The trees in my little garden are groaning under the burden of ever-ripening fruit and, a bit like the magic porridge pot, there seems no end to the harvest!
It started off with the first couple of pears being picked, rock-hard and totally under ripe, such was the family’s impatience to start unloading the weighed down boughs.
In seemingly no time at all, this transformed into piles of over-ripe fruit in bowls on every surface in the houses; apple sauce being eaten with everything, including cereal; and a daily task to clear the grass of rotting windfalls in case the boozy fruit attract hundreds of wasps to a garden with a toddler.So I am a little jaded with apples and pears, to say the least.
And yet, fast forward 10 months to August 2012, and things will be totally different. We’ll be cheering and waving tiny flags under strings of patriotic bunting, everything will have an Olympic theme, and I will be craving my own, home-grown pear!
Its so easy to become complacent, so hard not to resist taking for granted riches you see every day.
I have found a similar tendency creeping into wildlife watching too.
There was a time I would have dropped everything to photograph a Sabine’s gull on Exmouth seafront, or a grey phalarope: wow!
For the past couple of weeks both these beautiful species have been loitering just off the beach near the lifeboat station, and I’ve still not managed to get down to see them!
The Sabine’s gull is named after 19th Century scientist Sir Edward Sabine.
Originally from Ireland, Sir Ed was something of a polymath and, while on Arctic exploration with the Navy, he sent back dead specimens of a gull which he had not seen before.
It was identified by his brother as a new species, originally put in its own genus and named after its discoverer, and so the world got
Xena sabini, later changed to fit within the wider gull genus it is now known as Larus sabini
It is a truly beautiful gull, the only genuine tri-coloured seagull. The juvenile birds which have been seen locally have a dark eye and bill, making them look a bit like winter plumage black-headed gulls.
However, the back of the bird is a dusty grey, extending up the back of the neck to give a hood.
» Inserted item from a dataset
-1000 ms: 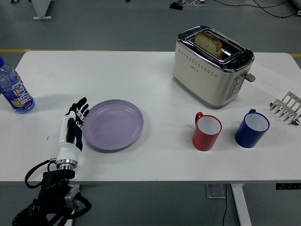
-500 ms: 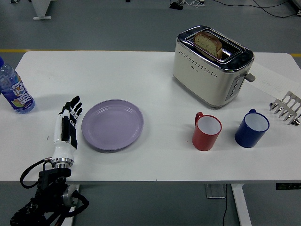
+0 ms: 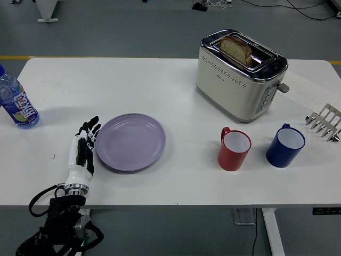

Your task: Push plate across desktop

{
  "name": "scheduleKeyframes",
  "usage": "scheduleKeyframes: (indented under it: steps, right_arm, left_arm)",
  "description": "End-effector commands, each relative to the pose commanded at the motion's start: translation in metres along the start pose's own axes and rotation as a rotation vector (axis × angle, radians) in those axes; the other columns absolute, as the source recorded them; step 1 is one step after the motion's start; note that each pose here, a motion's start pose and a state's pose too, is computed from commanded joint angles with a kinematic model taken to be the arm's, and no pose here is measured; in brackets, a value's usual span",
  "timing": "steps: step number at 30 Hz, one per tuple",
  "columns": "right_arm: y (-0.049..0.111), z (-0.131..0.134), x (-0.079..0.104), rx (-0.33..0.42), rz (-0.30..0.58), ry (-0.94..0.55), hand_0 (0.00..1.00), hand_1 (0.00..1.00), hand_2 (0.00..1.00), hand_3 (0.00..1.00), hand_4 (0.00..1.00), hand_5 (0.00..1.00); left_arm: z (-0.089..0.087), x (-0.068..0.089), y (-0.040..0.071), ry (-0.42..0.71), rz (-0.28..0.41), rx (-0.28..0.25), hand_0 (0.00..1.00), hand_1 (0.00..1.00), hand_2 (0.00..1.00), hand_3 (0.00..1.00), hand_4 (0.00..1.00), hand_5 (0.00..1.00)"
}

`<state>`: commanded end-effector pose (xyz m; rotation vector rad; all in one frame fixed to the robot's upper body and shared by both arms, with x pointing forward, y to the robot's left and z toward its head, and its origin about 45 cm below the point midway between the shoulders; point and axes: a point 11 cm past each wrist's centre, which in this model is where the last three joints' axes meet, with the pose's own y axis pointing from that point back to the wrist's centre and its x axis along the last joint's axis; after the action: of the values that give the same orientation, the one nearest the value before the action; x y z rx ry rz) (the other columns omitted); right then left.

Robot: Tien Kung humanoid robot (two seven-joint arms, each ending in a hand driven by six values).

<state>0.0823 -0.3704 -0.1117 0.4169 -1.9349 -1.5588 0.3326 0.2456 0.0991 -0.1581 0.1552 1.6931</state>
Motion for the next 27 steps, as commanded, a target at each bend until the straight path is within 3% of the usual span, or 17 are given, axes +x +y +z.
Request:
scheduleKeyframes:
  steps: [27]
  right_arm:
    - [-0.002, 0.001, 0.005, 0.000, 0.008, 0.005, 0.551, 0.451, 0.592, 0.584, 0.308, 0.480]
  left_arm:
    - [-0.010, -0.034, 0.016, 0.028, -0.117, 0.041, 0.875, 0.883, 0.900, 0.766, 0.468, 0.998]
A white body and black wingtips can be seen when resting, but, when the gull takes to the wing, it shows off this colour with a fabulous triangular pattern across its back.
They breed in the high Arctic, and winter off the coast of West Africa, so Autumn and Spring migration is the best time to look out for the odd one passing by, seems we struck lucky to have these few spend such a time on our beach?
The grey phalarope is another interesting bird, which should have sent me dashing off for a closer look.
Known to UK birders as grey phalarope, in its breeding plumage in the high arctic you would not recognise it from this name as it is a vivid burnished orange in colour.
However, unlike most birds, it is the female which is the more brightly coloured, as she does the displaying and leaves the male to tend the eggs.
They look like slender grey and white waders, but they are far happier at sea than their coastal counterparts.
They have a wonderful habit of pitching up on the surface of the water, and whizzing round in tight little circles, nipping tiny organisms from the water’s surface with their thin bill.
To see either of these birds is a notable occurrence, but to have both in the same place at the same time is really remarkable. To be able to get an awesome photograph of both birds, together in the same photo is truly astounding!
So, throw off your autumnal, jaded glasses and look afresh with the rosy-tinted ones you once wore. We are so lucky to call this place home.